Что-то в его мрачном настроении чуть-чуть изменилось: он понял, что, полив цветы, почувствовал себя лучше. Он был по-прежнему мрачен, но самую малость меньше. Как будто, сделав доброе дело, он ощутил ласковое прикосновение, почти утешившее его: пусть он одинок, пусть беден, но он способен принимать решения, которые изменят его жизнь, — проект с Алисой тому доказательство.

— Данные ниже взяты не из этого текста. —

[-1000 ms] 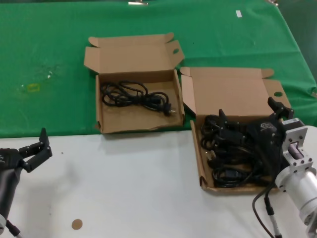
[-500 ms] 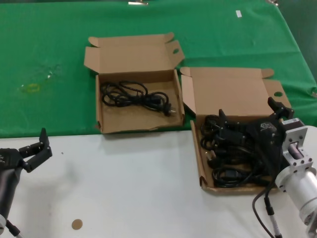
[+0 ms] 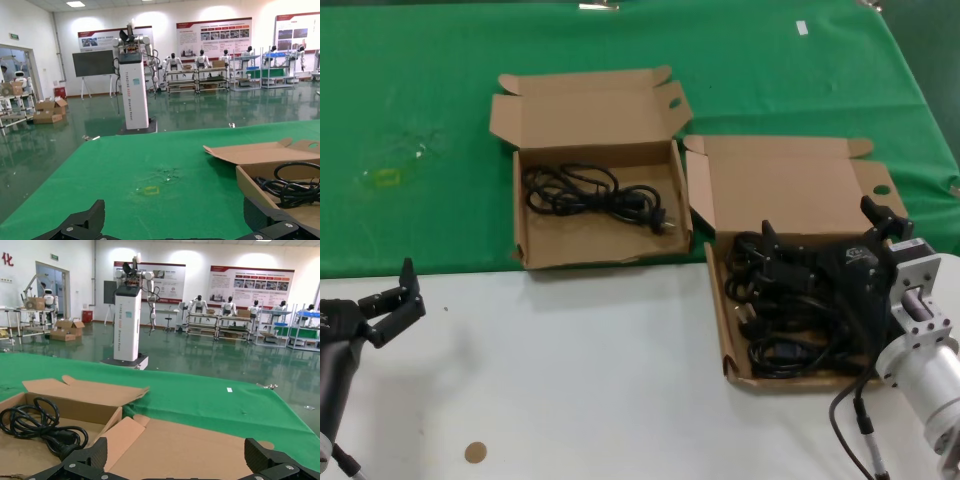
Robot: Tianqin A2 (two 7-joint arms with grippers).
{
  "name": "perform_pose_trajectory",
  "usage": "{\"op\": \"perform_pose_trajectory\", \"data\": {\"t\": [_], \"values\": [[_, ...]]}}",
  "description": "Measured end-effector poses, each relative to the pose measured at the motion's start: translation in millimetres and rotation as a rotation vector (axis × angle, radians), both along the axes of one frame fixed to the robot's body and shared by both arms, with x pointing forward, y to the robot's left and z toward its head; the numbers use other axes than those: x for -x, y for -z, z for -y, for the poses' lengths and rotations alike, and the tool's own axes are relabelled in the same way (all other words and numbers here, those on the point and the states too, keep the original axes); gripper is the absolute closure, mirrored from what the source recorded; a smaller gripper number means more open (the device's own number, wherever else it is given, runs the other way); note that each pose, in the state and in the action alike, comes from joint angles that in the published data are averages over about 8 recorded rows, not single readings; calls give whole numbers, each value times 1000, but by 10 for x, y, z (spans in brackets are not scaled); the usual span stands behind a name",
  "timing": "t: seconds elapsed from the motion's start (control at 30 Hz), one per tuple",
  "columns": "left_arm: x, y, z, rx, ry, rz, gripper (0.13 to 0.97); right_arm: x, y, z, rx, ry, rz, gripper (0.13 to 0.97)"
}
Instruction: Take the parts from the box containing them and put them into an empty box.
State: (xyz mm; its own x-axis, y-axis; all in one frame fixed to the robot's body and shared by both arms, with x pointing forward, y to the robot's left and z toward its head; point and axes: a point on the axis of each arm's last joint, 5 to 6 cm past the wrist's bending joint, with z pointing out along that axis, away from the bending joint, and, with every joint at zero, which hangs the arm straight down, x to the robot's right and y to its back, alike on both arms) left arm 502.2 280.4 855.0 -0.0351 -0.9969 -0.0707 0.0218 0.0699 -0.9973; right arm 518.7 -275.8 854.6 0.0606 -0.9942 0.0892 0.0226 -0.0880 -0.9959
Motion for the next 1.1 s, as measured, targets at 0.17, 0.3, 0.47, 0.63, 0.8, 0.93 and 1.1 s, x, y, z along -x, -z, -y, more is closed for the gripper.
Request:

Полив последнее растение, он подумал о романе feel good, который хотела написать Алиса, и попытался мыслить так, будто сам был персонажем романа feel good. Если он — персонаж такого романа, то его история должна начаться именно сейчас, когда он думает, что все потеряно. Это будет история человека, который коснулся дна, но, поливая растения, понимает, что жить все-таки стоит. В первой главе речь пойдет о его благих решениях:
«В это утро Том был полон решимости изменить свою жизнь. Он решил оставить позади все черные мысли и видеть мир под позитивным углом. Полив растения, он принял шесть благих решений.
Первое благое решение: беречь себя.
Второе благое решение: перестать переживать из-за того, что не можешь изменить.
Третье благое решение: больше не бояться.
Четвертое благое решение: не откладывать на завтра то, что можно сделать сегодня.
Пятое благое решение: отдавать предпочтение положительным эмоциям и гнать от себя отрицательные.
Шестое благое решение: не забывать свои мечты».
Том задумался, что же будет, если он действительно воплотит эти решения на практике: «больше не бояться», «не откладывать на завтра то, что можно сделать сегодня», «гнать от себя отрицательные эмоции»…
Он глубоко вздохнул, взял телефон и позвонил Полине.
Они не говорили уже много дней. Том позвонил ей на следующий день после ее ухода и вел себя, как сам теперь понял, «довольно-таки жалко». Он мелочно пытался обвинить ее во всем и сказал, перед тем как повесить трубку: «Во всяком случае, браво, ты отлично умеешь лгать, я ни о чем не догадывался».
С тех пор они не созванивались.
Том стоял посреди гостиной, смотрел на политые растения и был готов воплотить свои решения в жизнь. Полина сняла трубку после третьего гудка.